[[ SOURCE DATA open ]]

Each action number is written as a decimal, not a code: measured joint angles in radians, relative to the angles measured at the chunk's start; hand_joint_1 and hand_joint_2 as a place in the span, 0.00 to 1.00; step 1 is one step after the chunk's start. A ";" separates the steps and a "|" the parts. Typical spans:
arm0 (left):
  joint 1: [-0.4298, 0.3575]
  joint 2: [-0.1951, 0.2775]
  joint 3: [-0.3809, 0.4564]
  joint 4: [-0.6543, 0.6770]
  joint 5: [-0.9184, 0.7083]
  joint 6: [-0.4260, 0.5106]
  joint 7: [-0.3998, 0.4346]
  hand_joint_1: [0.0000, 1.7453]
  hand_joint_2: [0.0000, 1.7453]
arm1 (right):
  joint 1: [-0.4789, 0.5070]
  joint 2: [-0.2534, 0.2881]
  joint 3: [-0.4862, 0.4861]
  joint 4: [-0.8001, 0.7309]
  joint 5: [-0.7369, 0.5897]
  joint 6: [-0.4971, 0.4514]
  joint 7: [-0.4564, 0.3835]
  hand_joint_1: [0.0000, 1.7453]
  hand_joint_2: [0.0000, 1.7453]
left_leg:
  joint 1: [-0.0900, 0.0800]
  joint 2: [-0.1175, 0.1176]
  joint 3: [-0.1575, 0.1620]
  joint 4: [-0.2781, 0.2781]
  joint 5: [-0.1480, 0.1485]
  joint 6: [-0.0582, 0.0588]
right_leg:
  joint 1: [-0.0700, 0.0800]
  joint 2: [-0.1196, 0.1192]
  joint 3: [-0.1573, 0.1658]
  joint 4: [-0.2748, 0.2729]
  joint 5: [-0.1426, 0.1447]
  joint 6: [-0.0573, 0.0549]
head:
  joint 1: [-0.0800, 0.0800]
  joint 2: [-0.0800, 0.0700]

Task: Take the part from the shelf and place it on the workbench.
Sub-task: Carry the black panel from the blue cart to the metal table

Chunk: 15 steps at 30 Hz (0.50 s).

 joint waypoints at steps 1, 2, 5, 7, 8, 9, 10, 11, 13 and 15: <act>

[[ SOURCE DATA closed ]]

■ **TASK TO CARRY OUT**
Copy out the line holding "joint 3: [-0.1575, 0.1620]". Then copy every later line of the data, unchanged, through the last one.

■ **ANSWER TO THE PROBLEM**
  joint 3: [-0.1575, 0.1620]
  joint 4: [-0.2781, 0.2781]
  joint 5: [-0.1480, 0.1485]
  joint 6: [-0.0582, 0.0588]
right_leg:
  joint 1: [-0.0700, 0.0800]
  joint 2: [-0.1196, 0.1192]
  joint 3: [-0.1573, 0.1658]
  joint 4: [-0.2748, 0.2729]
  joint 5: [-0.1426, 0.1447]
  joint 6: [-0.0573, 0.0549]
head:
  joint 1: [-0.0800, 0.0800]
  joint 2: [-0.0800, 0.0700]

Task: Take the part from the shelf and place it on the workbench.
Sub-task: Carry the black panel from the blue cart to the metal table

Chunk: 15 steps at 30 Hz (0.50 s).

 joint waypoints at steps 1, 2, 5, 7, 8, 9, 10, 11, 13 and 15: <act>

The full output has already been given.